O EBITDA do complexo Parnaíba ficou 10% abaixo das estimativas do Safra e praticamente estável na comparação anual. O desempenho reflete o aumento dos custos de arrendamento variável e a queda das receitas de exportação de energia.

Já o segmento de upstream apresentou resultado 24% inferior ao esperado, com retração de 65% em relação ao ano anterior, pressionado principalmente pelas maiores despesas de exploração.

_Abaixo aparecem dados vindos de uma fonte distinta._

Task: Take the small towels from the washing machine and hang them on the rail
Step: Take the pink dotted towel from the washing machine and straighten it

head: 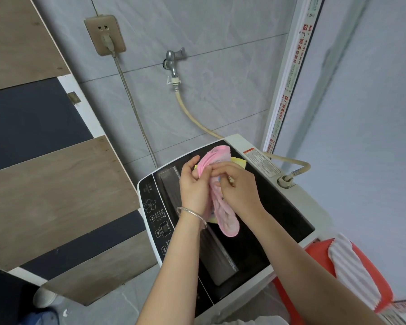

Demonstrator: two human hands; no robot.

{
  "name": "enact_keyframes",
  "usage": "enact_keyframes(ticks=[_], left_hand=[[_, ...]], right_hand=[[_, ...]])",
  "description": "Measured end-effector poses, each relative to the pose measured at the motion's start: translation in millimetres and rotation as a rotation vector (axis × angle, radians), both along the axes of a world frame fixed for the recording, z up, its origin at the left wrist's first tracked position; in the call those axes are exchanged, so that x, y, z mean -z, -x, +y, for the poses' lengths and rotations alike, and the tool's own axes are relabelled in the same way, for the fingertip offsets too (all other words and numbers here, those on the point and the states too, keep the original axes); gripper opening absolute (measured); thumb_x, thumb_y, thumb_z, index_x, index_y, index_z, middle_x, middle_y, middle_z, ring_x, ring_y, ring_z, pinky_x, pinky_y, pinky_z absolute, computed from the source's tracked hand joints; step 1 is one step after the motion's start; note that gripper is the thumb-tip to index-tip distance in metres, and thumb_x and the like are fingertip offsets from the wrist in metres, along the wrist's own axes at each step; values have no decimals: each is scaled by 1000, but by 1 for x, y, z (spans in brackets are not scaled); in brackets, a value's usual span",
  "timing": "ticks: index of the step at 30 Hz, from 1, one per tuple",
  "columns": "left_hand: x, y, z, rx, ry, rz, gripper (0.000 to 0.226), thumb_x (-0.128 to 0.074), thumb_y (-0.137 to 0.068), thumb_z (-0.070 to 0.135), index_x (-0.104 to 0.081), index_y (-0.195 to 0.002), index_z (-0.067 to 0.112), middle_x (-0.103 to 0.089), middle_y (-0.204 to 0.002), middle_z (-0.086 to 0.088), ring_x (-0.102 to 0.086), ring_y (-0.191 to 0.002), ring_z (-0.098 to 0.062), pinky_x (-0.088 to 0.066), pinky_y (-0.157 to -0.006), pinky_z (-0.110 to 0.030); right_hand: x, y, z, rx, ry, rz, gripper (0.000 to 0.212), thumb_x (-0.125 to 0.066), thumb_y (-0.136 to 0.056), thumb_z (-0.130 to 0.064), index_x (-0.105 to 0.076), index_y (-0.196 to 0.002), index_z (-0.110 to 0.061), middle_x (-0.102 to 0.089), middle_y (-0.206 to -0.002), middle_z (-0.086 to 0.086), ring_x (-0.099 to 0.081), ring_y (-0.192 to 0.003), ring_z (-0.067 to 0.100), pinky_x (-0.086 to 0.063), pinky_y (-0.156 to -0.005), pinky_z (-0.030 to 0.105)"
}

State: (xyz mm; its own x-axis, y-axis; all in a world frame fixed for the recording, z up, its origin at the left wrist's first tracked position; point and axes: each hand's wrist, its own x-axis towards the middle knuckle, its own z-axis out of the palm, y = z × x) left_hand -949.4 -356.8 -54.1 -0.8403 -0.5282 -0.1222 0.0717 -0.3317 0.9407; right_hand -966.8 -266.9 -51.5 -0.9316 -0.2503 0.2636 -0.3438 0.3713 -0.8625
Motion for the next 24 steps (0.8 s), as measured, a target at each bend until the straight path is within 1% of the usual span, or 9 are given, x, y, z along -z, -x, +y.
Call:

No braço de comercialização, o EBITDA alcançou R$ 60 milhões, excluindo efeitos de mark to market, acima da estimativa de R$ 38 milhões. Em contrapartida, os resultados do Sergipe Hub ficaram 15% abaixo do esperado, afetados por margens menores e pelo EBITDA negativo de R$ 18 milhões na comercialização de gás. A Futura também apresentou EBITDA negativo no período.

Reservas e expectativas para o LRCAP

A Eneva também divulgou seu relatório atualizado de reservas de gás da bacia do Parnaíba. As reservas 2P registraram aumento de 1%, enquanto as reservas 3P recuaram 11%. As reservas certificadas avançaram 1%.

Com o resultado operacional aquém do esperado, o foco dos investidores se desloca para os próximos catalisadores, especialmente o Leilão de Reserva de Capacidade (LRCAP), que pode trazer maior visibilidade para a contratação de capacidade e para a geração de caixa futura da companhia.